I'm using python 3.6 and I have long lists of id numbers that I'd like to cache in files, but only load them to memory when needed. Ideally, I'd like them to appear as list-type variables that load from file when accessed, as follows.
""" contents of a library file, canned_lists.py """
list_of_ids = []
def event_driven_on_access_of_list_of_ids():
# don't allow access to the empty list yet
global list_of_ids
with open("the_id_file.csv", "r") as f:
list_of_ids = f.readlines()
# now the list is ready, it can be accessed
""" contents of a calling file, script.py """
import canned_lists
for id in canned_lists.list_of_ids: # at this point, list_of_ids should populate from a file
print("do something with the ids")
Alternative option A would be to use a function rather than a variable. This works and is really not bad, but aesthetically, I'd like to import a list and use a list rather than a function.
""" contents of a library file, canned_lists.py """
def get_list_of_ids():
with open("the_file.csv", "r") as f:
return f.readlines()
Alternative option B would be to just store the data in code. The lists can be nearly 20,000 ids, so option B is clumsy and hard to manage.

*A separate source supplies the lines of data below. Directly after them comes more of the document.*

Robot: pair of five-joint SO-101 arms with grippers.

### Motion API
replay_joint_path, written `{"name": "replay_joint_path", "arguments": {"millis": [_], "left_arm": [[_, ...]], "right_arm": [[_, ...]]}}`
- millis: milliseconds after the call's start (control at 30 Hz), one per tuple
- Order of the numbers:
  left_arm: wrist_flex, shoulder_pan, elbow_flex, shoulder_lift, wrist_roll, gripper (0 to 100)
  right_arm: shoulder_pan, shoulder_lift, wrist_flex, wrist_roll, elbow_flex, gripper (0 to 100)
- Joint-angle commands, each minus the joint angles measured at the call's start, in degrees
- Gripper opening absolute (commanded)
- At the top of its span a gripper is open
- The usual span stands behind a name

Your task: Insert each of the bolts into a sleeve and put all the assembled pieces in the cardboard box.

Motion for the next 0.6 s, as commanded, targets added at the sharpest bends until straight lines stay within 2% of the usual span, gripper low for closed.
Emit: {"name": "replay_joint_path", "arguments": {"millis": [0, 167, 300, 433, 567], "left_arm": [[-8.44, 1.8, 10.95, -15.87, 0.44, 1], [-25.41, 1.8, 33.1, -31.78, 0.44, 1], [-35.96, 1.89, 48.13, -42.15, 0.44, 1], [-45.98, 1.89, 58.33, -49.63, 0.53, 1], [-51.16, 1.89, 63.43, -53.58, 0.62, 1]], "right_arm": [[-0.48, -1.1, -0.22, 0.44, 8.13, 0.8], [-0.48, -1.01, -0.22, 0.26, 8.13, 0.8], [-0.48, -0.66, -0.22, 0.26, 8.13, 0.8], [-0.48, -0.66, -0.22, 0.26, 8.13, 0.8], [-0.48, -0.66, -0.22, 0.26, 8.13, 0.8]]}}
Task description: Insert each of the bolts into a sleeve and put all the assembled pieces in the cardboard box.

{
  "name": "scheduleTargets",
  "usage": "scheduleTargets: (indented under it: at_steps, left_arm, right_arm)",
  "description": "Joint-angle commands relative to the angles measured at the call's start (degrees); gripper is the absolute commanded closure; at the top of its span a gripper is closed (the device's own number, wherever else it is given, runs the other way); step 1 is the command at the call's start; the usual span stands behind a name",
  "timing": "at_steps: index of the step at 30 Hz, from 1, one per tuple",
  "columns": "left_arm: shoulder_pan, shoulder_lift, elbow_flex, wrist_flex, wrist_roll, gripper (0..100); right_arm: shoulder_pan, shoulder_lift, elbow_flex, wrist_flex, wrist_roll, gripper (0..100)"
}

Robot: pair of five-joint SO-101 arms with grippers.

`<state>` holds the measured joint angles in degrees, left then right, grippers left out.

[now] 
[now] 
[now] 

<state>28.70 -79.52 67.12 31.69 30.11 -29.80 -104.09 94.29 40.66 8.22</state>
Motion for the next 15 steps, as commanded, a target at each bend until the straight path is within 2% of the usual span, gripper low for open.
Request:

It also causes PyCharm to tell me my file sizes exceed configured limits of Code Insight features. I could probably increase the limits, but it seems more reasonable to just move data out of code.
""" contents of a library file, canned_lists.py """
list_of_ids = [123, 124, 125, 126, ]
Does python have a way to support changing a variable 'on access' to support the top option? Or does anyone have a better idea? I'll probably implement alternative A as it's perfectly functional, but I'm eager to learn from more advanced pythonistas.